After I graduated art/party college in the mid-eighties, I experimented with these french crayons on canvas board, they were water soluble so you could blend the colors by just wetting your finger and rubbing. They were these abstract landscapes with exaggerated color. This was a real crash and burn time for me, I ended up destroying most of these pieces out of total frustration, stink, stank, stunk.
The number one source of frustration was that I didn’t have the artwork all worked out first, I would just have it in my head, sort of worked out. Sometimes I would try to recreate something that I dreamt about, that looked so incredibly mind blowing in my head, that I would have to get it down on canvas. This was always a fools errand, memory fades, changes, I’d wake up dumbstruck the next morning and be like, ‘uh, I think it was magenta, not purple” I can’t really remember”. So I would be in the middle of one of these french crayon cadavers really frustrated, and I would get this ‘lost in the woods’ type feeling, because I had to ‘make-up’ too much stuff, and the composition of the artwork would always suffer because of this, too much guess work, too many elements conflicting, too many ways to go, too many things to think about.

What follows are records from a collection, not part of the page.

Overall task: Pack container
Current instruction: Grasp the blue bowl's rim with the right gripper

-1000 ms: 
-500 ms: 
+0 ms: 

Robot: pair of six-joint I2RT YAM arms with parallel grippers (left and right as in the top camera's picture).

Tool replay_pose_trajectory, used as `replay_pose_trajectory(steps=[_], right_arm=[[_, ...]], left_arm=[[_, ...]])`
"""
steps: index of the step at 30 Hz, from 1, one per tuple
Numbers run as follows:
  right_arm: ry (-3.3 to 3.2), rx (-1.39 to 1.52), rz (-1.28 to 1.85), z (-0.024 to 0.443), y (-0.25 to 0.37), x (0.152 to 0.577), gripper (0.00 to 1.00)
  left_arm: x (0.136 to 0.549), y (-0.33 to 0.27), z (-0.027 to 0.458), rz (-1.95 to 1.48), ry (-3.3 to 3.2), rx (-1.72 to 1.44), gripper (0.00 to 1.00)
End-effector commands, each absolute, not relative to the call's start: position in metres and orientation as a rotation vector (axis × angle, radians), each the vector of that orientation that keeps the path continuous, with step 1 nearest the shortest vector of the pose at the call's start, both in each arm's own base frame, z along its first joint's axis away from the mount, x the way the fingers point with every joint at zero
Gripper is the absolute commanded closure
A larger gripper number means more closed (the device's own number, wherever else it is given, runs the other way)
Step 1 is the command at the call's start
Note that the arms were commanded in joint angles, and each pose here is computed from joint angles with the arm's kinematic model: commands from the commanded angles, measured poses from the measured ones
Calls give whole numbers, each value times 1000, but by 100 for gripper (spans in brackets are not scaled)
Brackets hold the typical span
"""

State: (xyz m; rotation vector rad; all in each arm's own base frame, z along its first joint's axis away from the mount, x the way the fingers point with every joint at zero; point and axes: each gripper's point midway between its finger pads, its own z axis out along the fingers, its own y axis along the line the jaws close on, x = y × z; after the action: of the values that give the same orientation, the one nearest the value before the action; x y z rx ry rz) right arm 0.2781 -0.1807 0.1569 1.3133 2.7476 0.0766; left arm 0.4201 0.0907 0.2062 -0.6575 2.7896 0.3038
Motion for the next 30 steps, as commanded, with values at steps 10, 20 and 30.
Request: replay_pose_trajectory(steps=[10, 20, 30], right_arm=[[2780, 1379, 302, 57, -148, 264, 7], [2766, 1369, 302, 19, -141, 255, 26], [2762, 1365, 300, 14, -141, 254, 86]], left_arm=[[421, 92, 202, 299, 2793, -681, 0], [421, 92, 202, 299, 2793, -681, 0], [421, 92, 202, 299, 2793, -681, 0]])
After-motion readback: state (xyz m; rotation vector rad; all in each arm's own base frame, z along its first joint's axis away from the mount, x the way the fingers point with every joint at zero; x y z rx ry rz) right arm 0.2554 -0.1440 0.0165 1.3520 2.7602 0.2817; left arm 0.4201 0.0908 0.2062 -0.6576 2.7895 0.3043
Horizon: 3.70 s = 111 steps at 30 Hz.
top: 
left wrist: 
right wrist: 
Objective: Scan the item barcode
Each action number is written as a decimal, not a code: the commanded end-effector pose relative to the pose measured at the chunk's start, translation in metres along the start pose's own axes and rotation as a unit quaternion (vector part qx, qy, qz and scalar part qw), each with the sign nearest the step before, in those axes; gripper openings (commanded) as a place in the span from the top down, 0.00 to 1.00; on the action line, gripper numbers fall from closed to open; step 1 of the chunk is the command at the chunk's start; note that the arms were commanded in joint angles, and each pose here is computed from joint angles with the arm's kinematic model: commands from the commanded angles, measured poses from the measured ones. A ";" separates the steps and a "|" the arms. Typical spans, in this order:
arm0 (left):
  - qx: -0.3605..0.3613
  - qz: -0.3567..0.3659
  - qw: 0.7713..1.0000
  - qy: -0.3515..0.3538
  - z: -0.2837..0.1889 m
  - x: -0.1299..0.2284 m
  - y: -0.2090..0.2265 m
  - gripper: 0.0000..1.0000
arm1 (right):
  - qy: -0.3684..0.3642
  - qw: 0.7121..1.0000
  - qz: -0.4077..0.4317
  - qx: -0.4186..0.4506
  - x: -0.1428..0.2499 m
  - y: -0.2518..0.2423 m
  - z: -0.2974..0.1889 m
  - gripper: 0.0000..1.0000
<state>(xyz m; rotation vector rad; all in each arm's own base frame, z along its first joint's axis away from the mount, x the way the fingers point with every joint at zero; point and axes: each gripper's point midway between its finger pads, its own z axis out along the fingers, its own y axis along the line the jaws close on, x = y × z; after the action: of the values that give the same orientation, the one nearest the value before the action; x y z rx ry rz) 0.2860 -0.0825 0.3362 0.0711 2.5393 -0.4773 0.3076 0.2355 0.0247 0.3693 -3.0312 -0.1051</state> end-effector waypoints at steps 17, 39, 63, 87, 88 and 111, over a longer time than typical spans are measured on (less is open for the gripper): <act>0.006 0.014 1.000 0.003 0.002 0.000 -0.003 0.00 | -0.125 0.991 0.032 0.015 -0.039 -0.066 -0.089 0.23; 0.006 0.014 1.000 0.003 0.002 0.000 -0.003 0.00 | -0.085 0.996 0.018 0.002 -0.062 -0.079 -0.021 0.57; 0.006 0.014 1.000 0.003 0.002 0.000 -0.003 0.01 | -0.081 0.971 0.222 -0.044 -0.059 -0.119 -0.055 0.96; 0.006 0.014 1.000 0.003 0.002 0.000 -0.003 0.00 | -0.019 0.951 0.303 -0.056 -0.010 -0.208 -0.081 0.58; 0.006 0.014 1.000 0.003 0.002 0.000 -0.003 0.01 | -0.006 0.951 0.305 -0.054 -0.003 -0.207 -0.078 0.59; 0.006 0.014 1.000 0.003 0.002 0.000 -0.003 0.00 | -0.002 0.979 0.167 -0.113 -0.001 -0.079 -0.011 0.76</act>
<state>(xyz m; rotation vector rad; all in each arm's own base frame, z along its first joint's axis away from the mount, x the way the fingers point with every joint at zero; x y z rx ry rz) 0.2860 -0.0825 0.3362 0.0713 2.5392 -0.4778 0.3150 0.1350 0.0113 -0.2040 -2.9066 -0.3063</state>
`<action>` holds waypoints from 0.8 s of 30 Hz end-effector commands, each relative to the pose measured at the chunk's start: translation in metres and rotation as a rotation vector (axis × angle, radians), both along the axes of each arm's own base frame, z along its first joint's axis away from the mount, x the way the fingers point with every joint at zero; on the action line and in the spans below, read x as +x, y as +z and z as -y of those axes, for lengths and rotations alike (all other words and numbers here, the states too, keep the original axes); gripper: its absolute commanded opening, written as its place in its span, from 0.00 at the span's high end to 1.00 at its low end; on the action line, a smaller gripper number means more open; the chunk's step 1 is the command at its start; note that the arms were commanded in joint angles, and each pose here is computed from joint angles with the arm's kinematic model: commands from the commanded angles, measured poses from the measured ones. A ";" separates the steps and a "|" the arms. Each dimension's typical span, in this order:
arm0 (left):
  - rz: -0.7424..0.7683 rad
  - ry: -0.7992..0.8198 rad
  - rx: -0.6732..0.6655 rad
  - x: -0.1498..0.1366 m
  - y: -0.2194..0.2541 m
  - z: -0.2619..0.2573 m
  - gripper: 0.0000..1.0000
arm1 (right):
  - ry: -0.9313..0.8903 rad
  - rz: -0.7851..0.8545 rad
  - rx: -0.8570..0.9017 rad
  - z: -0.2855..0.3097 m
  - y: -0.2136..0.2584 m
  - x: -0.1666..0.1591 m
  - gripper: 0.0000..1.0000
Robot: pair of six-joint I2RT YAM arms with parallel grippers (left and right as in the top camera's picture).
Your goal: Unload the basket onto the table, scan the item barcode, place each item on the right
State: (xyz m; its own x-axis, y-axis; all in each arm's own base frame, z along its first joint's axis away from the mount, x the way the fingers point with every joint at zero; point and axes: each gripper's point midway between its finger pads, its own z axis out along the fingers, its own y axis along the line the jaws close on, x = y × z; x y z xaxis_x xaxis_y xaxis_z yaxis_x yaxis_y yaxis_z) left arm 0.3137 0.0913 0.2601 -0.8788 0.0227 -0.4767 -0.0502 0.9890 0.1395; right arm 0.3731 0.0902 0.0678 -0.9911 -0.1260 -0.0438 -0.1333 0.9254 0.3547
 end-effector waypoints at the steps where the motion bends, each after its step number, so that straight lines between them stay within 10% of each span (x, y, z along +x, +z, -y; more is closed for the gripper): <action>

It really was just too overwhelming, I didn’t have a real plan going in, I would just figure, I’m good, I’ll figure a way to make this thing look cool as I go along, well, um nope. There was also a tendency to want to change direction in the middle of one these drawings too, one day I would want to go more abstract, the next day I would be, that’s not working how about more realistic. I was not the man with the plan, and I paid the price, a trip to the garbage can. I have a great deal of admiration for artists who can whip one off just out of their heads, I wish I could be that footloose and fancy free, maybe someday.
I work out all my painting in Adobe Photoshop first now and use this final comp image on my monitor as my reference. It’s like making yourself a map so you won’t get lost on your way. Just knowing that if I keep pretty close to what I have on my ‘map’ I am going to be in good shape. I can still have fun too, the painting always has a life to its own, better than the original layout. So even though I have the overall look down first, the emotional quality isn’t there yet, so the anticipation of bringing that on makes it challenging and fun, mostly challenging.

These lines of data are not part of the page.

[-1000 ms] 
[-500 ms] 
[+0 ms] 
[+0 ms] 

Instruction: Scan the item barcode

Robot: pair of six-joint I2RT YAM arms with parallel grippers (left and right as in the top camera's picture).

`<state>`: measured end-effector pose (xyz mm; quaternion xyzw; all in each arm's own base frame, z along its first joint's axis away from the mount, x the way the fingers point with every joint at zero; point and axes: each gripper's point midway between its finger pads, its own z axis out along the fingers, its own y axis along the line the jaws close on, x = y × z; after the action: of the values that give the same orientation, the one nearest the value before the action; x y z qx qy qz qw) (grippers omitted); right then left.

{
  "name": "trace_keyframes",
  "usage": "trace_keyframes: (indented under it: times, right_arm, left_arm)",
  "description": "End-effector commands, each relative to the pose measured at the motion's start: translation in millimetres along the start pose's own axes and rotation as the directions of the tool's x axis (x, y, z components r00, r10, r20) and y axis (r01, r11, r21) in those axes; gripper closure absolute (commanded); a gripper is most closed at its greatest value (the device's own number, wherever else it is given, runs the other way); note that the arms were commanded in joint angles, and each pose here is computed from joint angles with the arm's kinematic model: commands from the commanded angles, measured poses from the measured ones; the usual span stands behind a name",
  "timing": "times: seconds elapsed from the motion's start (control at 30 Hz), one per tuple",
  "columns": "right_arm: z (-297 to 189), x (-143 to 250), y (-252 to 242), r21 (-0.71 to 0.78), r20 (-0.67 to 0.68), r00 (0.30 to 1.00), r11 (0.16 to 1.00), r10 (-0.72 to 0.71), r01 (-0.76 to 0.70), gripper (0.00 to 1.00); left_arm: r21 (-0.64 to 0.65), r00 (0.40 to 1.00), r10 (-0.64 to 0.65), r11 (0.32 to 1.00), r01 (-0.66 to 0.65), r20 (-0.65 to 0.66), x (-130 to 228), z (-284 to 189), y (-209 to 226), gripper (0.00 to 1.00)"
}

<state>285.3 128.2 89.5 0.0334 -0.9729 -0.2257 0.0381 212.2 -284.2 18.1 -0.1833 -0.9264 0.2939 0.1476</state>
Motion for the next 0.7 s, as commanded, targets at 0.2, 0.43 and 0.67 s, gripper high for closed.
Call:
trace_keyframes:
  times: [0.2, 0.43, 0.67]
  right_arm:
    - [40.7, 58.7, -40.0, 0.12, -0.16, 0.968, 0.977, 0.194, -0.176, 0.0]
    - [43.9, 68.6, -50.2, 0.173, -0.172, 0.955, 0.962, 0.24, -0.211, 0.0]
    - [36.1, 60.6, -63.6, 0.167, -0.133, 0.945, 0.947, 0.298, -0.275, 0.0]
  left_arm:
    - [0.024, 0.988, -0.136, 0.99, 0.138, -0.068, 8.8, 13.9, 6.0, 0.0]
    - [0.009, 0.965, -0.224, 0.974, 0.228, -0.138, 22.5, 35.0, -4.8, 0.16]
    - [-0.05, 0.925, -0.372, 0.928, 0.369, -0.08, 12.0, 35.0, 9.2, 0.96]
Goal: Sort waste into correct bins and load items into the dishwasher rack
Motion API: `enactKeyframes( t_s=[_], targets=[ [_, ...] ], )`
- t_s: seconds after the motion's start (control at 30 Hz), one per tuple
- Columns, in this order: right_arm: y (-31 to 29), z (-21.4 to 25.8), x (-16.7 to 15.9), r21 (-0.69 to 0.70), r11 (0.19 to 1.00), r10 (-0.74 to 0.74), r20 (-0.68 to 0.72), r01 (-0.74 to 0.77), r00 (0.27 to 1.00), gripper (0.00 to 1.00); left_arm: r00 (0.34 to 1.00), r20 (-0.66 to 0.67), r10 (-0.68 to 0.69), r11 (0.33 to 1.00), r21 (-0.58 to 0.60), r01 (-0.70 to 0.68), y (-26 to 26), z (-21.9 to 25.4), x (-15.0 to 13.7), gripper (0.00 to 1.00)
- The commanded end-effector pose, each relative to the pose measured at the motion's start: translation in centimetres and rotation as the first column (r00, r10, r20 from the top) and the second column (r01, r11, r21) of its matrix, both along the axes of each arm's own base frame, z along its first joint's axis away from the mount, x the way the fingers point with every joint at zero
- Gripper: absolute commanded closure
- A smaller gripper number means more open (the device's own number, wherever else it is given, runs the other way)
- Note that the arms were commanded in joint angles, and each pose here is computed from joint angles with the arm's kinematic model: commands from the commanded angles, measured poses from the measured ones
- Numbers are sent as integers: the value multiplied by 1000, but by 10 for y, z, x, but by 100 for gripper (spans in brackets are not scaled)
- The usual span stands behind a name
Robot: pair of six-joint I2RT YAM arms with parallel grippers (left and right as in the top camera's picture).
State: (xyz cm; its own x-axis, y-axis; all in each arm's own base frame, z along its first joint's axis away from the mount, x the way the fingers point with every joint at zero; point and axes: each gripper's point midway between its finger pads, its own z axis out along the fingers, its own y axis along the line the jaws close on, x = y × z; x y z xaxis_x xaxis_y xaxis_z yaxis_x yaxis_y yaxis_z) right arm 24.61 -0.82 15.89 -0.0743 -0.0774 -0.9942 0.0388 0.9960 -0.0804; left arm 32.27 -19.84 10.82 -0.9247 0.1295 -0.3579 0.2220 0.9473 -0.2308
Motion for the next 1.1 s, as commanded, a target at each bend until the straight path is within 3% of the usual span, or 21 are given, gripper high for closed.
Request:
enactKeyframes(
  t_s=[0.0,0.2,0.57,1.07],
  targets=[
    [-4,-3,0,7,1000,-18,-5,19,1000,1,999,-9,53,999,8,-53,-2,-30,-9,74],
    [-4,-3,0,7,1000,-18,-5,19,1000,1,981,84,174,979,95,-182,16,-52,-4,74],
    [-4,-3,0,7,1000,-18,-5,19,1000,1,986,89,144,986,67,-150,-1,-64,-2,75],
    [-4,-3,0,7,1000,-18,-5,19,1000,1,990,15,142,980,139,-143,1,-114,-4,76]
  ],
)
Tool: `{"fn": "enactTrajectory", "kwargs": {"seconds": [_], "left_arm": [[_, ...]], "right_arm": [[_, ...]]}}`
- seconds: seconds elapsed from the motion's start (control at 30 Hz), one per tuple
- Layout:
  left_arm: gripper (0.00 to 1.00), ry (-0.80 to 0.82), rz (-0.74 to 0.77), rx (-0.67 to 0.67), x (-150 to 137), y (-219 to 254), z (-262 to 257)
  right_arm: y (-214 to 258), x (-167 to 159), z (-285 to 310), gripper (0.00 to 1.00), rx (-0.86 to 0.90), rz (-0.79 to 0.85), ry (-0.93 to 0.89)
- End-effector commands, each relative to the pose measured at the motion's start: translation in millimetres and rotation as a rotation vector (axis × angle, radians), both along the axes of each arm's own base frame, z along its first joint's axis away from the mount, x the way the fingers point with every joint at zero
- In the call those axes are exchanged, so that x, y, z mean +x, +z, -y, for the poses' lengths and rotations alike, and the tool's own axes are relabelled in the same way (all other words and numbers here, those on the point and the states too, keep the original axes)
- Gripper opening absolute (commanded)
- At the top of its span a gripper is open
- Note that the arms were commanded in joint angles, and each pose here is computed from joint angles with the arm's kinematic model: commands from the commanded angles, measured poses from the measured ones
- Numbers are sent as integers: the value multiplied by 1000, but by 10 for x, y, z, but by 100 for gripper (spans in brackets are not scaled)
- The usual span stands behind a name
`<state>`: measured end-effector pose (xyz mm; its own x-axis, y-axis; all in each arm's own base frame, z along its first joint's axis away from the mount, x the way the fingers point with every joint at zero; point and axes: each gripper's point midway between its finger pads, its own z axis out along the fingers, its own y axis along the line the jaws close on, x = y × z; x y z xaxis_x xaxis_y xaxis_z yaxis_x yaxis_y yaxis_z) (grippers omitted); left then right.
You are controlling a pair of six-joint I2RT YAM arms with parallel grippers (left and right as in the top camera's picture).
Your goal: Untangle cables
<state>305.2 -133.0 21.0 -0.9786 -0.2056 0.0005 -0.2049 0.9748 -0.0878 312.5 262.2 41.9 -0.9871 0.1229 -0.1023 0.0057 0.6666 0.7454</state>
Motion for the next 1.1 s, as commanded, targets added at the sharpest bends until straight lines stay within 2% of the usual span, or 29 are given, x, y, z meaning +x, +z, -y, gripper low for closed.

You won’t fall back to earth as hard if you have it figured out first. And there is less drama in your head too. I mean if you are going to paint something special, your brain is going to be in overdrive as it is, you don’t want to waste your precious thoughts if you don’t have to. My greatest fear as an artist is to get that lost feeling again. I mean I didn’t attempt any type of fine art projects for seventeen years because of those experiences, I hid like one of those cicadas that crawl in the ground.
The second part of working it out is to make sure that your original layout is accurately transferred to your canvas before you start getting the brushes out. I cannot emphasize this enough. Don’t sort of sketch it out, it is very important to have as much information as possible worked out on your canvas first. This way you won’t have to do all that measuring, guessing, squinting. You know, you are like “Um. I think this tree is 3 thumb lengths from this rock?” or “Er, his head is too big and his eyes are too close together. . . ” You can just avoid this unpleasant pondering. A lot of painters are starting to have their layouts printed on canvas first, then paint over them, this way, you avoid all that unnecessary guesswork that just strains your brain and chews up a lot of your time. I mean in the end, the printed layout is always covered with all paint anyway, they are 100 percent paintings in the end, so what the hey? give yourself the best advantage before going into the battle. I played around with do this in my early days, but now I trace an exact size color image on my canvas with a dark 6B pencil rubbed on the back making sure I transfer as much detail as possible. Make sure you have all your spots are picked.
Having all the details worked out before you start to paint should give you a firm foundation going in. It also frees you up more so you can focus on the more emotional qualities of your artwork, this is where you can start to work your magic.